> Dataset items

+ + + +

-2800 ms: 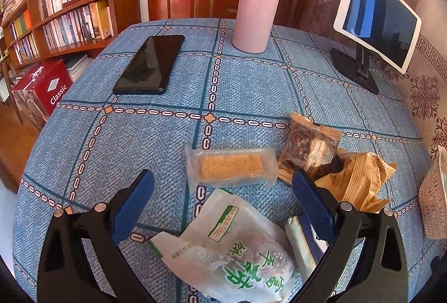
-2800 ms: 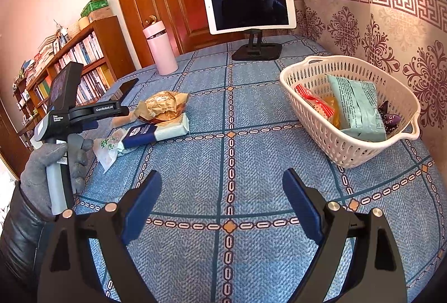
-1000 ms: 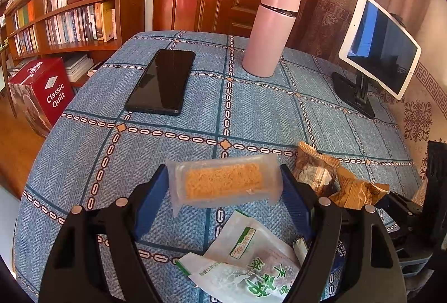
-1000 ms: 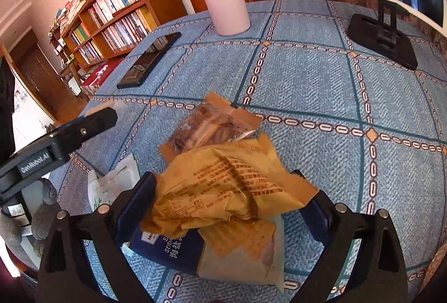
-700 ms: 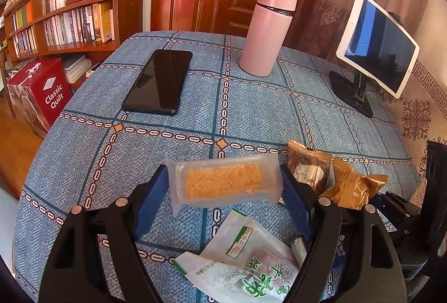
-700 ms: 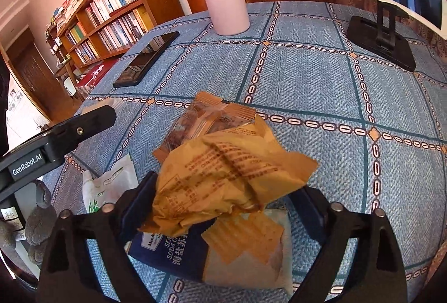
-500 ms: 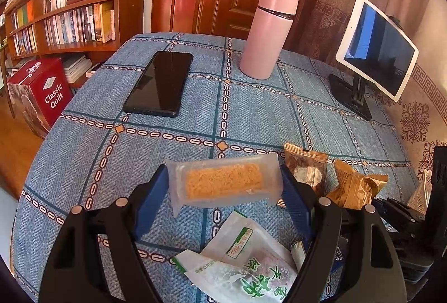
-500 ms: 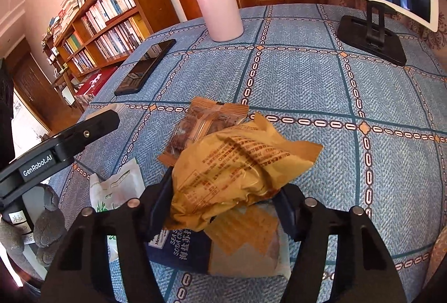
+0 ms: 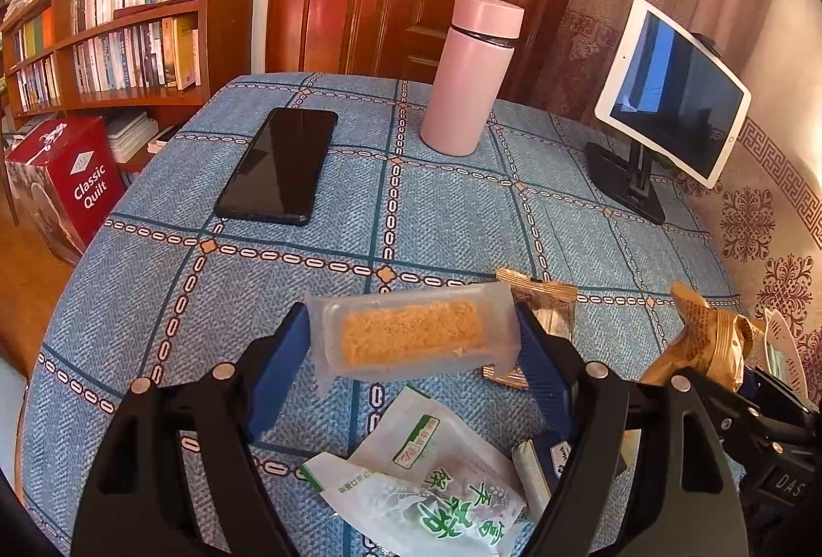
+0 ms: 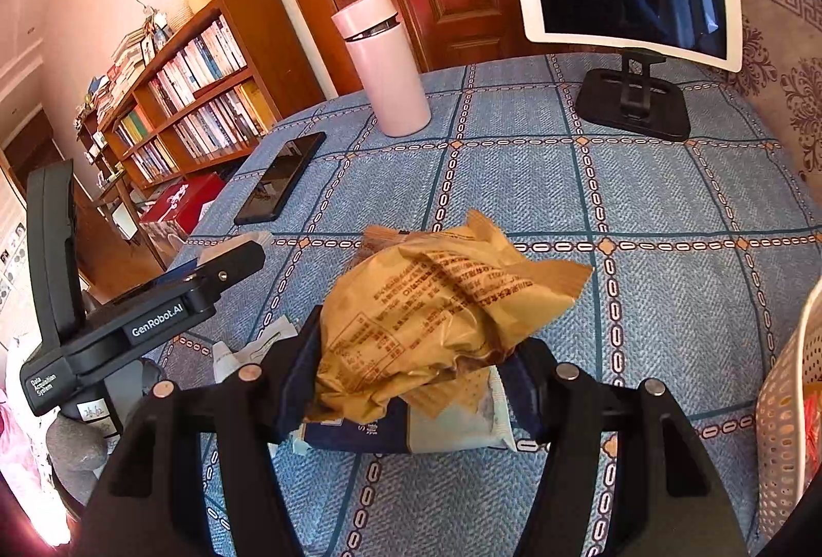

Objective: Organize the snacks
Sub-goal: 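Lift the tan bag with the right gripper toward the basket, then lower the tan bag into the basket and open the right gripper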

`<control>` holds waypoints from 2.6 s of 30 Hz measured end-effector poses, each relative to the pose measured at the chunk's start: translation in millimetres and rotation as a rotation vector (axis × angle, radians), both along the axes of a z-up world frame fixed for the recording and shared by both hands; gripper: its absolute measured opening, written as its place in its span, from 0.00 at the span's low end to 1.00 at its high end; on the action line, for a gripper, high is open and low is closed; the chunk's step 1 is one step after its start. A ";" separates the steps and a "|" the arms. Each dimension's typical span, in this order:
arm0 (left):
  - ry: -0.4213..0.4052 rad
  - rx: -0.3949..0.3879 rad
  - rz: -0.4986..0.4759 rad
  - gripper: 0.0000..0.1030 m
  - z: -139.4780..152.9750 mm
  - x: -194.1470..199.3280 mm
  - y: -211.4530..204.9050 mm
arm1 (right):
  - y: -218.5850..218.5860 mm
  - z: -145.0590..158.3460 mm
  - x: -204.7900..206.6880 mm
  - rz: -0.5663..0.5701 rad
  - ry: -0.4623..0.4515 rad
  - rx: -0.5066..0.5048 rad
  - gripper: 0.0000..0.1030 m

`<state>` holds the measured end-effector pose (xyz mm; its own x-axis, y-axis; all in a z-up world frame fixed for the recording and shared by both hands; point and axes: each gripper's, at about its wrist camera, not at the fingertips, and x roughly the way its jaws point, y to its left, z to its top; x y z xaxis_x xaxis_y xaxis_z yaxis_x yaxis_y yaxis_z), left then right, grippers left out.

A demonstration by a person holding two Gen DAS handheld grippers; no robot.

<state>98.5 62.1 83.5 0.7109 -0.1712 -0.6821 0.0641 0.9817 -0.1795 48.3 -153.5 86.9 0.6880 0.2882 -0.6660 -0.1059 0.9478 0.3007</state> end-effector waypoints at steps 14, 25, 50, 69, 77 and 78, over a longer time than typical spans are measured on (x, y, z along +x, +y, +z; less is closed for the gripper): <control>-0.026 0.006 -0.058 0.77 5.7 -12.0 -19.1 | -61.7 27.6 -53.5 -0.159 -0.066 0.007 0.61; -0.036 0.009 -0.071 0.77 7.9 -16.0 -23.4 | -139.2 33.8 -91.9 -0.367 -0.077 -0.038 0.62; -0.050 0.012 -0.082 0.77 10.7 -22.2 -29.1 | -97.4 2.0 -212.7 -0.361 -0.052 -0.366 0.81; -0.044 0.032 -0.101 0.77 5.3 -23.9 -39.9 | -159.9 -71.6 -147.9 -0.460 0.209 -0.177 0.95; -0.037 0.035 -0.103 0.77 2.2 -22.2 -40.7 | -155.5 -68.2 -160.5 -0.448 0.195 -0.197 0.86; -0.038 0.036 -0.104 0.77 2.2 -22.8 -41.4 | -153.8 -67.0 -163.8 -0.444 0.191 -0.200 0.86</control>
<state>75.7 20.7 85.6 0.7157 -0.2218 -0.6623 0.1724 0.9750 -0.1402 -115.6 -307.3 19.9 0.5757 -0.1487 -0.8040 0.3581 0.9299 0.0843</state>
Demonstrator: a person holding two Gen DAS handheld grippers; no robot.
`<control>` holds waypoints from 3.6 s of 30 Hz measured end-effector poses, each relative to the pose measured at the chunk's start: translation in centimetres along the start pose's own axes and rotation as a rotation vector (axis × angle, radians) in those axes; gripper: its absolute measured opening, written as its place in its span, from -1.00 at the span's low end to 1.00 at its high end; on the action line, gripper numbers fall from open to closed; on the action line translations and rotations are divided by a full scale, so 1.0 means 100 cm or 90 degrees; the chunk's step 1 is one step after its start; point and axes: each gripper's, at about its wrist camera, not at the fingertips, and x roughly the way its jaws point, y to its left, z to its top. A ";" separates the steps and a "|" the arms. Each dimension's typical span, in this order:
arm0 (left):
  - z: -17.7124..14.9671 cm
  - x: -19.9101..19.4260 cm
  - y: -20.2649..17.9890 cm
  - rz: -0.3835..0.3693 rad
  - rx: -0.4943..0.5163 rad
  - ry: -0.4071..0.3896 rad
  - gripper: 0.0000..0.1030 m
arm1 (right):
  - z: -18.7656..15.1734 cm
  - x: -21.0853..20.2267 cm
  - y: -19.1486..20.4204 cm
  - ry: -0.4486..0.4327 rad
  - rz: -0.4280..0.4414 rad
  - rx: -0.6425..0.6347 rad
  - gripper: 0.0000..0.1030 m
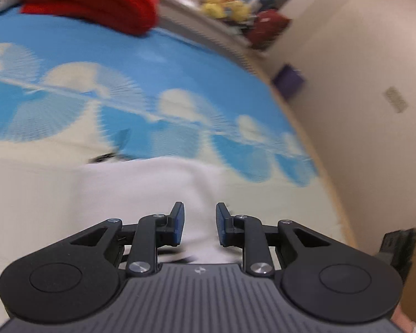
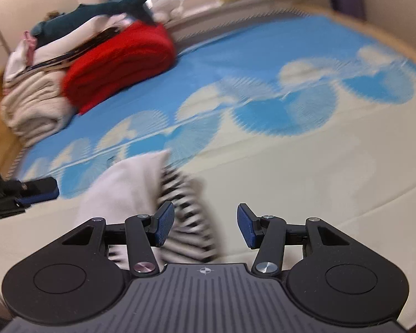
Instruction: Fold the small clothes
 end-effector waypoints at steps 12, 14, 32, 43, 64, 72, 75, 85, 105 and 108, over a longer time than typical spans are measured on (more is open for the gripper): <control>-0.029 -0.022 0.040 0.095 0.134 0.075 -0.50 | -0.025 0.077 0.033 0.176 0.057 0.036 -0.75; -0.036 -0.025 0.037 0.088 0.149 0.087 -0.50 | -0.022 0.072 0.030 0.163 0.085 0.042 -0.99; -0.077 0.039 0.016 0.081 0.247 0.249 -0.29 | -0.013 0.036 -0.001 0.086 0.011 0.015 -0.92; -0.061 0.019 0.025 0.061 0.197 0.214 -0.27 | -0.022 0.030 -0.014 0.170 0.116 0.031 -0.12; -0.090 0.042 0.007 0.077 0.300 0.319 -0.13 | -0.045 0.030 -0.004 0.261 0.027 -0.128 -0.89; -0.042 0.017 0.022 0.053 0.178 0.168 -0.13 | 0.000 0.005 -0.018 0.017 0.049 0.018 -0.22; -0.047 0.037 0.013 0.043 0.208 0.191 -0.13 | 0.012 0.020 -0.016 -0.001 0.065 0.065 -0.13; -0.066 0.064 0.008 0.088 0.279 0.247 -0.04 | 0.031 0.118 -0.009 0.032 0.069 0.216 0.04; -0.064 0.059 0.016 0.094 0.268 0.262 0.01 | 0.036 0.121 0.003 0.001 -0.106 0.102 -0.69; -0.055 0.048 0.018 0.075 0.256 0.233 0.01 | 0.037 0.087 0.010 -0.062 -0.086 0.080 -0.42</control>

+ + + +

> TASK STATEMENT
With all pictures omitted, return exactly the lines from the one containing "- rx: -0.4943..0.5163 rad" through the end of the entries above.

> SOLVED EXERCISE
  - rx: -0.4943..0.5163 rad
  - ry: -0.4071..0.3896 rad
  - gripper: 0.0000..0.1030 m
arm1 (right):
  - z: -18.7656..15.1734 cm
  - x: -21.0853..20.2267 cm
  - y: -19.1486..20.4204 cm
  - ry: -0.4486..0.4327 rad
  - rz: -0.4280..0.4414 rad
  - rx: -0.6425..0.6347 rad
  - gripper: 0.0000..0.1030 m
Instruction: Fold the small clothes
 end-effector waypoints at steps 12, 14, 32, 43, 64, 72, 75, 85, 105 and 108, over a longer time than typical spans are measured on (more is open for the gripper): <control>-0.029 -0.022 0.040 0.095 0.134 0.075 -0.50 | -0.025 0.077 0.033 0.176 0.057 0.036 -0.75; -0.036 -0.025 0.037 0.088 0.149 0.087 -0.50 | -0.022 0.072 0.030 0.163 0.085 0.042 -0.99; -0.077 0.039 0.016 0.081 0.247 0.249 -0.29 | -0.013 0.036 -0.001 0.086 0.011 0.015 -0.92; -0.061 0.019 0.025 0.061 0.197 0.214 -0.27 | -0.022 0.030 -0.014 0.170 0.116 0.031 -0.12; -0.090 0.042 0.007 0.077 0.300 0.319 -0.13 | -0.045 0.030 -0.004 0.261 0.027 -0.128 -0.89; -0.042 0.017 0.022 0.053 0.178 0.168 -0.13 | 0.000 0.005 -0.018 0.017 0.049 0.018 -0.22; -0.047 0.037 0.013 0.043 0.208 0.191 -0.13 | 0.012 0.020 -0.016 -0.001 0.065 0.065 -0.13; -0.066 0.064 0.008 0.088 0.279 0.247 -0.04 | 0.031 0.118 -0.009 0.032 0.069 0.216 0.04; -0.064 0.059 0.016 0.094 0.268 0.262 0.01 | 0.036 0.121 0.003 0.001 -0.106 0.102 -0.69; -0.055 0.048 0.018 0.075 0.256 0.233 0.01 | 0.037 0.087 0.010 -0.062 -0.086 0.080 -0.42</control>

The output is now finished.